In past versions of the python-cmethods package (v1.x) there was a “CMethods” class that implemented the bias correction methods. This class was removed in version v2.0.0. Since then, the cmethods.adjust function is used to apply the implemented techniques except for detrended quantile mapping.

cmethods.adjust(method: str, obs: XRData, simh: XRData, simp: XRData, **kwargs) XRData

Function to apply a bias correction technique on single and multidimensional data sets. For more information please refer to the method specific requirements and execution examples.

See https://python-cmethods.readthedocs.io/en/latest/methods.html

The time dimension of obs, simh and simp must be named time.
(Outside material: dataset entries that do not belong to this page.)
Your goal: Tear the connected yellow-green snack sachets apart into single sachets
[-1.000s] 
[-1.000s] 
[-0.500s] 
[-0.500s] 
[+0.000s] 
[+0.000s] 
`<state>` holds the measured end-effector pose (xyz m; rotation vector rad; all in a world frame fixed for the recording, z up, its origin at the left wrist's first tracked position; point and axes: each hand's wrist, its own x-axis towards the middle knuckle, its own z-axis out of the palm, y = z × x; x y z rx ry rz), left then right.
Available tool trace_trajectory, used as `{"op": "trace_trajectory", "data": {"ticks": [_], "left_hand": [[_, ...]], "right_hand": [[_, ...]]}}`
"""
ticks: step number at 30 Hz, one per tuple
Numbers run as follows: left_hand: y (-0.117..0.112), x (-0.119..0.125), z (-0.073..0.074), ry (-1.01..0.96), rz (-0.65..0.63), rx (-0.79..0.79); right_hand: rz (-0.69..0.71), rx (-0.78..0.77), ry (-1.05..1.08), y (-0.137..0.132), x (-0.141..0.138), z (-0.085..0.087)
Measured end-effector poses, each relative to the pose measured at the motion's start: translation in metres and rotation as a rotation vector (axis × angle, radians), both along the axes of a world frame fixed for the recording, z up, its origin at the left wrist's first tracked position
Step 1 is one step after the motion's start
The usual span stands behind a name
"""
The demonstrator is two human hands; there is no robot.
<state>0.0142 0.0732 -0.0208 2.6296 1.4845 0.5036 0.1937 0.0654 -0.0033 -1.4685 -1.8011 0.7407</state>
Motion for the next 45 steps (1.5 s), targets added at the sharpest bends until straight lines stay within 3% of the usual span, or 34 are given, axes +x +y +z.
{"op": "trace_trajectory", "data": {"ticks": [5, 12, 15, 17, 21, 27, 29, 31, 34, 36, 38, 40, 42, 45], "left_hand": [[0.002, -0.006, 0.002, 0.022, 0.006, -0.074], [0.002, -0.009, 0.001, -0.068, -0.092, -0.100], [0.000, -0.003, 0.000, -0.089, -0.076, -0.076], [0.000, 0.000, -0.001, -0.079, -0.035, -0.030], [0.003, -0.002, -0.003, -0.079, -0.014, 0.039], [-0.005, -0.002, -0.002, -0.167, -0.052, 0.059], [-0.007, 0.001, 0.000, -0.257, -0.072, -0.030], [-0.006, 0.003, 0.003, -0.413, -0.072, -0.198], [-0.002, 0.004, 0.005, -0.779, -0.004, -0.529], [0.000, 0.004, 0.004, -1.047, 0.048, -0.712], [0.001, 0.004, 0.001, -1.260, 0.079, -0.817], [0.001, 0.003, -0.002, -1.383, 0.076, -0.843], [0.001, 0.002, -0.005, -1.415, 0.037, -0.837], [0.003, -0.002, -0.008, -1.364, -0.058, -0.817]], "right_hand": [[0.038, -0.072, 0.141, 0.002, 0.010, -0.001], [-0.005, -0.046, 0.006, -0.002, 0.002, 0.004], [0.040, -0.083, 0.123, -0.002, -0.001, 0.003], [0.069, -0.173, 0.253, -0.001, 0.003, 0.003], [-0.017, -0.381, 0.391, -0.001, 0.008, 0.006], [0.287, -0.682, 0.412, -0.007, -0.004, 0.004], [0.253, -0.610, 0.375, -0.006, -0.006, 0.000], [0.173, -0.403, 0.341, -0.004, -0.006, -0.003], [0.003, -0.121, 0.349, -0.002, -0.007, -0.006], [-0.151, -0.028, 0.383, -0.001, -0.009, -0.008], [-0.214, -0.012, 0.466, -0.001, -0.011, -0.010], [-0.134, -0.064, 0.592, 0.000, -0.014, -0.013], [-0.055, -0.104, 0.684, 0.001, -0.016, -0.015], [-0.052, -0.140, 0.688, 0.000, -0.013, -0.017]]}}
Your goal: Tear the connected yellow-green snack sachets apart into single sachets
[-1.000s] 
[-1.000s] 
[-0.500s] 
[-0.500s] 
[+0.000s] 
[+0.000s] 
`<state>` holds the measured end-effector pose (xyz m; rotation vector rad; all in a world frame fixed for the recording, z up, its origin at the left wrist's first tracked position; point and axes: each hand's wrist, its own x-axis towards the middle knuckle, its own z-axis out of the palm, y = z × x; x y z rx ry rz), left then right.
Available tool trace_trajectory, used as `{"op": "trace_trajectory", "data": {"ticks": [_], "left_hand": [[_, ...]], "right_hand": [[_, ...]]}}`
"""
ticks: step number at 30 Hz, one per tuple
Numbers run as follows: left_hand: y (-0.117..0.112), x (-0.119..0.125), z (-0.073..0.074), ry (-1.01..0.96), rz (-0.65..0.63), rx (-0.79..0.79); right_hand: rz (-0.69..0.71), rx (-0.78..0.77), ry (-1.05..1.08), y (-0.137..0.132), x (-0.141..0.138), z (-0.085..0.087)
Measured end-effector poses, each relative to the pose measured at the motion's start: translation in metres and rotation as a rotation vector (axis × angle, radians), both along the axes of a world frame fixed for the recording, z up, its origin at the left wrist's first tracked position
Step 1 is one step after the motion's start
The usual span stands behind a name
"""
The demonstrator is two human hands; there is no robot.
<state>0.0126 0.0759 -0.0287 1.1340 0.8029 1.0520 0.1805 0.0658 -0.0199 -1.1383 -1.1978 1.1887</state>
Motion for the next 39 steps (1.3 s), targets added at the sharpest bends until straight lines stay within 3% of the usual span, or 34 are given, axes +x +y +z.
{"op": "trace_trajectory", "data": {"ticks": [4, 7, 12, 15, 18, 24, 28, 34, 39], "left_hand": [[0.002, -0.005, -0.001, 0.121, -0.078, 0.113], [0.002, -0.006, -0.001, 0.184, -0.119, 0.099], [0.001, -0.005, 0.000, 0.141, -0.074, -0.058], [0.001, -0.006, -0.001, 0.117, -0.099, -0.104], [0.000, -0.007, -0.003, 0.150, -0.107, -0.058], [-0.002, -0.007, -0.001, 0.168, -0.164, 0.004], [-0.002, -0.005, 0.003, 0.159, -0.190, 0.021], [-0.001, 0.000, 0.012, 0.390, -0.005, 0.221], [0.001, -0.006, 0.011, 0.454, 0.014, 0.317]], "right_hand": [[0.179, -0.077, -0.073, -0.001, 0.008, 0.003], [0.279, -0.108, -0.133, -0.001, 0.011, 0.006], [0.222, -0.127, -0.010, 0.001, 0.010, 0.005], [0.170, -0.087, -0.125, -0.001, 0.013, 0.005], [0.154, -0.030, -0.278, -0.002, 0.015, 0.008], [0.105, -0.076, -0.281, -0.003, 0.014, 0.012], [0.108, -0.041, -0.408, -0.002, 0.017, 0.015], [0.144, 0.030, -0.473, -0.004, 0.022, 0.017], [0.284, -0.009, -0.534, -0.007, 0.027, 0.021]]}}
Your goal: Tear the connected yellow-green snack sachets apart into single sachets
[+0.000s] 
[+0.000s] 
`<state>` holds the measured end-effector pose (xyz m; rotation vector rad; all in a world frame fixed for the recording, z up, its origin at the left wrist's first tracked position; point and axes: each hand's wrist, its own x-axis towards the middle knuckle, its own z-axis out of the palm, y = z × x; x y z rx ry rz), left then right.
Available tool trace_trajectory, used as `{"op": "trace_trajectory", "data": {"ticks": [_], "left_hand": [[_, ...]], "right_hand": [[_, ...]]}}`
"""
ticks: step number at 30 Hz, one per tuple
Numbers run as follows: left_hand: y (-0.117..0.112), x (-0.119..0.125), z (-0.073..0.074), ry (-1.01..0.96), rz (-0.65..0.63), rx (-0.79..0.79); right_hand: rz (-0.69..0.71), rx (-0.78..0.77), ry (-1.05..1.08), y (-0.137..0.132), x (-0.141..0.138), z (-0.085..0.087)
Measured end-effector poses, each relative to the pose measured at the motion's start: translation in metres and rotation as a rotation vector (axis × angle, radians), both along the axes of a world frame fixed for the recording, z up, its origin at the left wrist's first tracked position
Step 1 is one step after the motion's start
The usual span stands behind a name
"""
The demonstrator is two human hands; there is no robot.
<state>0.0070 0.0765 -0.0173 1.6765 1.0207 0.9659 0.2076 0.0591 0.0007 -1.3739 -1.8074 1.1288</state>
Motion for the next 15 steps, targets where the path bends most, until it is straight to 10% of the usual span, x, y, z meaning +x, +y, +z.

If the sizes of time dimensions of the input data sets differ, you have to pass the hidden input_core_dims parameter, see https://python-cmethods.readthedocs.io/en/latest/getting_started.html#advanced-usage for more information.

Parameters:

  • method (str) – Technique to apply

  • obs (XRData) – The reference/observational data set

  • simh (XRData) – The modeled data of the control period

  • simp (XRData) – The modeled data of the period to adjust

  • kwargs (dict) – Any other method-specific parameter (like n_quantiles and kind)

Returns:

The bias corrected/adjusted data set

Return type:

XRData

distribution.detrended_quantile_mapping(simh: DataArray, simp: DataArray, n_quantiles: int, kind: str = '+', **kwargs: Any) NPData

See https://python-cmethods.readthedocs.io/en/latest/methods.html#detrended_quantile_mapping

This function can only be applied to 1-dimensional data.

Some additional methods

utils.get_pdf(xbins: list | ndarray) ndarray

Compuites and returns the the probability density function \(P(x)\) of x based on xbins.

Parameters:

  • x (list | np.ndarray) – The vector to get \(P(x)\) from

  • xbins (list | np.ndarray) – The boundaries/bins of \(P(x)\)

Returns:

The probability densitiy function of x

Return type:

np.ndarray

Compute the probability density function \(P(x)\)
1>>> from cmethods import CMethods as cm
2
3>>> x = [1, 2, 3, 4, 5, 5, 5, 6, 7, 8, 9, 10]
4>>> xbins = [0, 3, 6, 10]
5>>> print(cm.get_pdf(x=x, xbins=xbins))
6[2, 5, 5]
utils.get_cdf(xbins: list | ndarray) ndarray

Computes and returns returns the cumulative distribution function \(F(x)\) of x based on xbins.

Parameters:

  • x (list | np.ndarray) – Vector to get \(F(x)\) from

  • xbins (list | np.ndarray) – The boundaries/bins of \(F(x)\)

Returns:

The cumulative distribution function of x

Return type:

np.ndarray

Compute the cmmulative distribution function \(F(x)\)
1>>> from cmethods import CMethods as cm
2
3>>> x = [1, 2, 3, 4, 5, 5, 5, 6, 7, 8, 9, 10]
4>>> xbins = [0, 3, 6, 10]
5>>> print(cm.get_cdf(x=x, xbins=xbins))
6[0, 2, 7, 12]
utils.get_inverse_of_cdf(insert_cdf: list | ndarray, xbins: list | ndarray) ndarray

Returns the inverse cumulative distribution function as: \(F^{-1}_{x}\left[y\right]\) where \(x\) represents base_cdf and insert_cdf is represented by \(y\).

Parameters:

  • base_cdf (list | np.ndarray) – The basis

  • insert_cdf (list | np.ndarray) – The CDF that gets inserted

  • xbins (list | np.ndarray) – Probability boundaries

Returns:

The inverse CDF

Return type:

np.ndarray